# GOAL OF THE EXERCISE
Reproduce, from the lines below, exactly the stretch that begins at the line containing "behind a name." and ends at the line containing "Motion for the", both included.

# GIVEN DATA
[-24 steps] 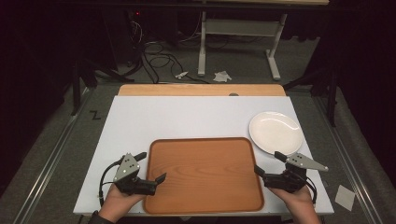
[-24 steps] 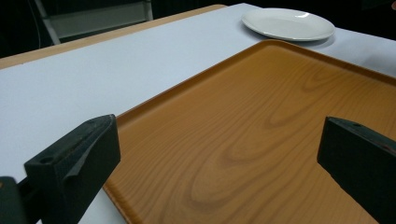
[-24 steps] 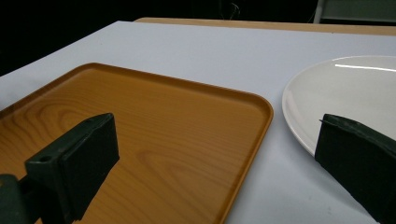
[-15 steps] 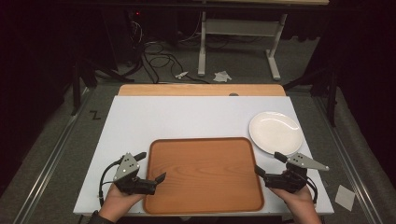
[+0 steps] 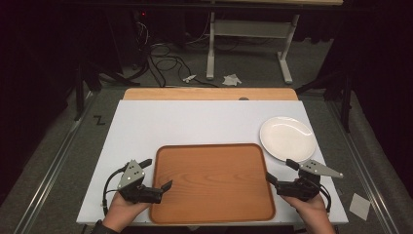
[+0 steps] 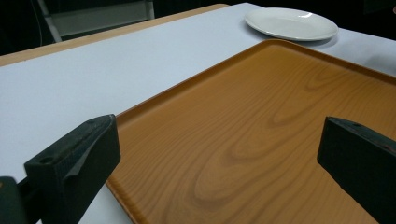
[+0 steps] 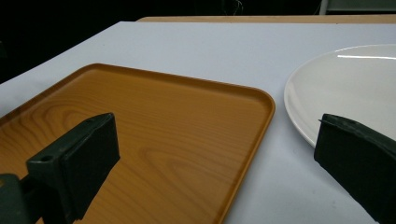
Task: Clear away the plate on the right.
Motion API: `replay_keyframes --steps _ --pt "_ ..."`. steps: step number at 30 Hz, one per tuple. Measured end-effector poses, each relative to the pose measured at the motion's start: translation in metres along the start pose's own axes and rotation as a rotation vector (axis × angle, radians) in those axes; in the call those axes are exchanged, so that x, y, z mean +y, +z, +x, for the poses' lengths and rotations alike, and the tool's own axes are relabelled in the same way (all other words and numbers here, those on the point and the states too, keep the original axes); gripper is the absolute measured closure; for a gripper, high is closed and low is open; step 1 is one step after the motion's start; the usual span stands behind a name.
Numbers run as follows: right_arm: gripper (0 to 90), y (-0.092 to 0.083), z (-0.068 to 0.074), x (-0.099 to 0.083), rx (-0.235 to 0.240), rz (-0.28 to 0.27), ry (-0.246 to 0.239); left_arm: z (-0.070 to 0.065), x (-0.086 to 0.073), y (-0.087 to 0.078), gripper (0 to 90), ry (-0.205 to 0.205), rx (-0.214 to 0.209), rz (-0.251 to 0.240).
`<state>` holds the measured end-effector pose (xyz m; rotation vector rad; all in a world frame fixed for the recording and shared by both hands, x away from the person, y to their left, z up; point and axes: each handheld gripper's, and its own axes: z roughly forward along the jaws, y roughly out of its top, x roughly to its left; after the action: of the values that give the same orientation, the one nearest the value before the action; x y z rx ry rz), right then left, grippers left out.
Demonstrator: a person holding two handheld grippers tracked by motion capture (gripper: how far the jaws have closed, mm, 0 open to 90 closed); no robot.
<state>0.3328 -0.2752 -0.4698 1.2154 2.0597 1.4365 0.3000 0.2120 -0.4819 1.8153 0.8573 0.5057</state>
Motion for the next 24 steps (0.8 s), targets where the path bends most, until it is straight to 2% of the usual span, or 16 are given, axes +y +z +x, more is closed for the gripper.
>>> replay_keyframes --steps 12,24 --pt "2.0 -0.001 -0.002 0.0 -0.009 -0.001 0.001 0.0 0.0 0.0 0.2 0.004 0.001 0.002" --pt "2.5 -0.004 -0.016 -0.002 -0.061 0.013 0.026 0.0 0.0 0.0 0.2 0.011 0.001 0.003"
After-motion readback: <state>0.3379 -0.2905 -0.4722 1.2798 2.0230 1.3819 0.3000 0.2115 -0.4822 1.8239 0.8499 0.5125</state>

# THE COMPLETED TASK
Motion API: `replay_keyframes --steps _ --pt "_ ..."`. steps: step number at 30 Hz, one per tuple. Measured end-effector poses, each relative to the pose measured at the motion's start: translation in metres along the start pose's own axes and rotation as a rotation vector (axis × angle, radians) in those axes; in the call those axes are exchanged, so that x, y, z mean +y, +z, +x, for the poses' lengths and rotations alike, and the tool's own axes are relabelled in the same way (all other words and numbers here, those on the point and the states too, keep the original axes); gripper is the absolute measured closure; for a gripper, high is closed and low is open; step 1 is one step after the motion's start; the usual span stands behind a name.
Numbers run as follows: right_arm: gripper (0 to 90), y (-0.092 to 0.083), z (-0.068 to 0.074), x (-0.099 to 0.083), rx (-0.235 to 0.240), rz (-0.28 to 0.27), ry (-0.246 to 0.239); left_arm: z (-0.070 to 0.065), x (-0.086 to 0.073), y (-0.087 to 0.078), gripper (0 to 90), ry (-0.205 to 0.205), rx (-0.214 to 0.209), rz (-0.251 to 0.240).
`<state>` holds the measured end-effector pose (xyz m; rotation vector rad; all in a world frame fixed for the recording and shared by both hands, x away from the person, y to their left, z up; point and axes: each handheld gripper's, and its own axes: z roughly forward along the jaws, y roughly out of its top, x roughly to its left; after the action: of the values that give the same orientation, the one nearest the value before the action; x y z rx ry rz), right then left, grippers left out.
Demonstrator: a person holding two handheld grippers tracked by motion capture (gripper: how far the jaws have closed, mm, 0 open to 90 closed); no robot.
<state>0.3328 -0.2752 -0.4698 1.2154 2.0597 1.4365 0.3000 0.2120 -0.4819 1.8153 0.8573 0.5057</state>
Motion for the next 24 steps (0.8 s), targets where the path bends most, until it is straight to 2% of the usual span, or 16 are given, axes +y +z +x, more is closed for the gripper.

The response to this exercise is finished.